Pour venir à bout des émeutes urbaines déclenchées par l’assassinat de Nahel par un policier de Nanterre, le pouvoir a laissé pendant six ou sept nuits les mains libres à ses « cognes ». Plus de 3 600 personnes ont été placées en garde à vue, dont 1 600 mineurs. Les unités mobilisées, dont le RAID et autres forces antiterroristes, ont utilisé tout leur arsenal, y compris les LBD qui crèvent les yeux et fracassent les crânes. Dans les quartiers concernés, il ne fallait pas croiser la police. À Longwy, un jeune agent de sécurité a été plongé dans le coma par un tir de « bean bag », un sac de billes de plomb, du RAID. À Marseille, outre Hedi gravement blessé à la tête, un homme circulant à scooter est mort d’un arrêt cardiaque après avoir reçu un tir de LBD.

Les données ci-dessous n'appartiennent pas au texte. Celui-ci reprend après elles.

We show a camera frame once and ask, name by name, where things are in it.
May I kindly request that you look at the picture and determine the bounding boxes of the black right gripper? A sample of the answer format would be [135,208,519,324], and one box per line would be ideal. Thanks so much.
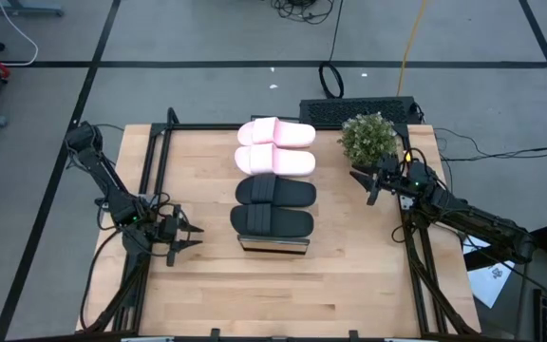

C’est à ce prix que « l’ordre a été rétabli en seulement quelques jours », comme s’en est vanté Macron à la télévision. Autorisés « à traiter les délinquants sur place », selon les termes d’un flic marseillais, c’est-à-dire à cogner sans retenue, les policiers ne digèrent pas qu’on leur demande aujourd’hui des comptes sur leurs bavures et qu’un juge ait osé placer l’un des leurs en prison.
Cette rébellion, accompagnée d’une sorte d’outrage à magistrat et appuyée par le grand chef de la police, fait bien sûr désordre. Cette exigence d’un régime spécial et cette demande d’être placé au-dessus des lois ont provoqué l’ire des magistrats, même modérés. Elles mettent Macron et ses ministres dans l’embarras, les obligeant à des contorsions verbales pour ne fâcher ni les flics ni les juges. Mais, de Macron à Darmanin, chacun y est allé de sa petite phrase compréhensive pour la police et ses dérapages.
Car, quoi qu’en disent les policiers, la justice n’a pas eu la main légère pour les émeutiers, bien au contraire : il y a eu plus de 260 comparutions immédiates et des années de prison ferme distribuées. La police et la justice sont deux appareils de répression vitaux pour maintenir un ordre social inégalitaire, pour faire accepter leur sort aux pauvres et réprimer les travailleurs qui refusent de se laisser exploiter sans broncher. Maintenir l’état de droit et l’indépendance de la justice, deux valeurs supposées de la république française, devient un exercice de plus en plus difficile, dans une période de crise où la politique exigée par la bourgeoisie ne peut qu’entraîner des révoltes et l’intervention de plus en plus violente des forces dites de l’ordre.